El supermercado alemán Lidl se ha pasado el juego de la publicidad en Portugal y lo ha hecho con un anuncio dirigido directamente a Mercadona, el gigante valenciano de Juan Roig y supermercado con más cuota de ventas en España.
En el anuncio se puede ver a una cajera ataviada con los colores de Mercadona, la clásica camisa a cuadros verdes y el chaleco del mismo color que le cobra los productos a un hombre.
"¿Es todo?", le pregunta la trabajadora. El cliente dice que sí y ella le responde después que el precio de la compra es "14,93 euros más que en Lidl". Es decir, en total, 113,27 euros.
Después aparece un gráfico con una bolsa de la compra donde compara lo que vale llenar la cesta de la compra en Lidl en comparación con Mercadona y con otro supermercado.
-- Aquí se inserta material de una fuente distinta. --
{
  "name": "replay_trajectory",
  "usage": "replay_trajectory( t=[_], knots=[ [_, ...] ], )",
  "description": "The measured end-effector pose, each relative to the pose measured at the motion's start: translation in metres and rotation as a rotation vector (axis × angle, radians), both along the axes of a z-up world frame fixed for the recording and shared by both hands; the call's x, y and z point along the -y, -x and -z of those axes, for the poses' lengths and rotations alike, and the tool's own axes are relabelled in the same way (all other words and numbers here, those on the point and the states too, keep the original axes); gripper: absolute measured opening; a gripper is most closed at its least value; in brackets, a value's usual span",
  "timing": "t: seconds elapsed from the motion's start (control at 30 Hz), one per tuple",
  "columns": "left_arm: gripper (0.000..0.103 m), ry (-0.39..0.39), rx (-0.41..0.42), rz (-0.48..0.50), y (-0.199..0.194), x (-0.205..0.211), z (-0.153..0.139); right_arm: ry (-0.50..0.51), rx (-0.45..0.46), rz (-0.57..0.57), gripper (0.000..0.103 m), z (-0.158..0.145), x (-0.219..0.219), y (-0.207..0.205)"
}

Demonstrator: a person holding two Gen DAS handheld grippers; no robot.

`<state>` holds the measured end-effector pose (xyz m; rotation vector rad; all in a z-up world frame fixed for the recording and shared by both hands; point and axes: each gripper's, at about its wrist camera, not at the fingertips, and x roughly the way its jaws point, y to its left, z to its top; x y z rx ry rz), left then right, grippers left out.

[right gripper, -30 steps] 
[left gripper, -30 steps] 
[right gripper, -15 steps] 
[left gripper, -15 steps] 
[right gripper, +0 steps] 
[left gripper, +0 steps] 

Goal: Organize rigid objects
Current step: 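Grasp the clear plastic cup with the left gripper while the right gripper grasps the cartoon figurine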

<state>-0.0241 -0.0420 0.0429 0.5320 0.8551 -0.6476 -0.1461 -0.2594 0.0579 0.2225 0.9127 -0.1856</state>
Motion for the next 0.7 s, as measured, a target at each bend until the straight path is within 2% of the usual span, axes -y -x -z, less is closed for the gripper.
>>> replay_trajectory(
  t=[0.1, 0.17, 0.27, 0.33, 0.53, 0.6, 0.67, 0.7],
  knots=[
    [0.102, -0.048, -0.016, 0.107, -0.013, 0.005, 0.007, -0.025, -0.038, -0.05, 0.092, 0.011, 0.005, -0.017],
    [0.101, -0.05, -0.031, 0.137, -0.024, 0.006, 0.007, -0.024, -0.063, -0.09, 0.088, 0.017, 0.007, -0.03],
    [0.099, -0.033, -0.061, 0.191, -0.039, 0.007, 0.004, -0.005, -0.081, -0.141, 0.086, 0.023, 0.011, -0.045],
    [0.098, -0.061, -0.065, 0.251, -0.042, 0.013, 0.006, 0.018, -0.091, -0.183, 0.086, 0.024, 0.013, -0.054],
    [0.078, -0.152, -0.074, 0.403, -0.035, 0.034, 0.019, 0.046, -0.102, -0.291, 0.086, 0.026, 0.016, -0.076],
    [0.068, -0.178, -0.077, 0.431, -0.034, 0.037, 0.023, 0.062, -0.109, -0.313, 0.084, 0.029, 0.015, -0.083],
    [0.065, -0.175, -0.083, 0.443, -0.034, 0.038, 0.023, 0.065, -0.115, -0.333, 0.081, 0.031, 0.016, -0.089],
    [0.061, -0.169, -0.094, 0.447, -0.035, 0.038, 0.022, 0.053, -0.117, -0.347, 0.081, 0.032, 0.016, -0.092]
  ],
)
En este caso, en Lidl la cesta de la compra vale 98,34 euros y la de Mercadona 113,27 euros.
A muchos usuarios este anuncio les ha recordado a la histórica rivalidad entre Pepsi y Coca-Cola que ha dejado comerciales históricos a lo largo de los años, sobre todo en Estados Unidos.
Qué dice el BOE de este tipo de publicidad
Este tipo de anuncios no son habituales en España porque están regulados por la Ley 34/1988, de 11 de noviembre, General de Publicidad (LGP) y la Ley 3/1991, de 10 de enero, de Competencia Desleal (LCD), tal y como recoge el Boletín Oficial del Estado (BOE).
Esta ley prohíbe la publicidad ilícita, engañosa, desleal o agresiva y garantizan una competencia "honesta", protegiendo tanto a los consumidores como a las empresas de métodos contrarios a la buena praxis.
Pero, ¿qué es la competencia desleal? Según la ley, "actos de engaño u omisiones engañosas" como, por ejemplo, incluir en los anuncios información falsa, prácticas agresivas, la publicidad encubierta o la denigración. Esto último dice explícitamente que es "menospreciar la reputación de un competidor".
Por último habla de comparación desleal. En España se pueden hacer comparaciones siempre que la comparativa sea objetiva: "Se vuelve desleal si no compara características esenciales, verificables y representativas".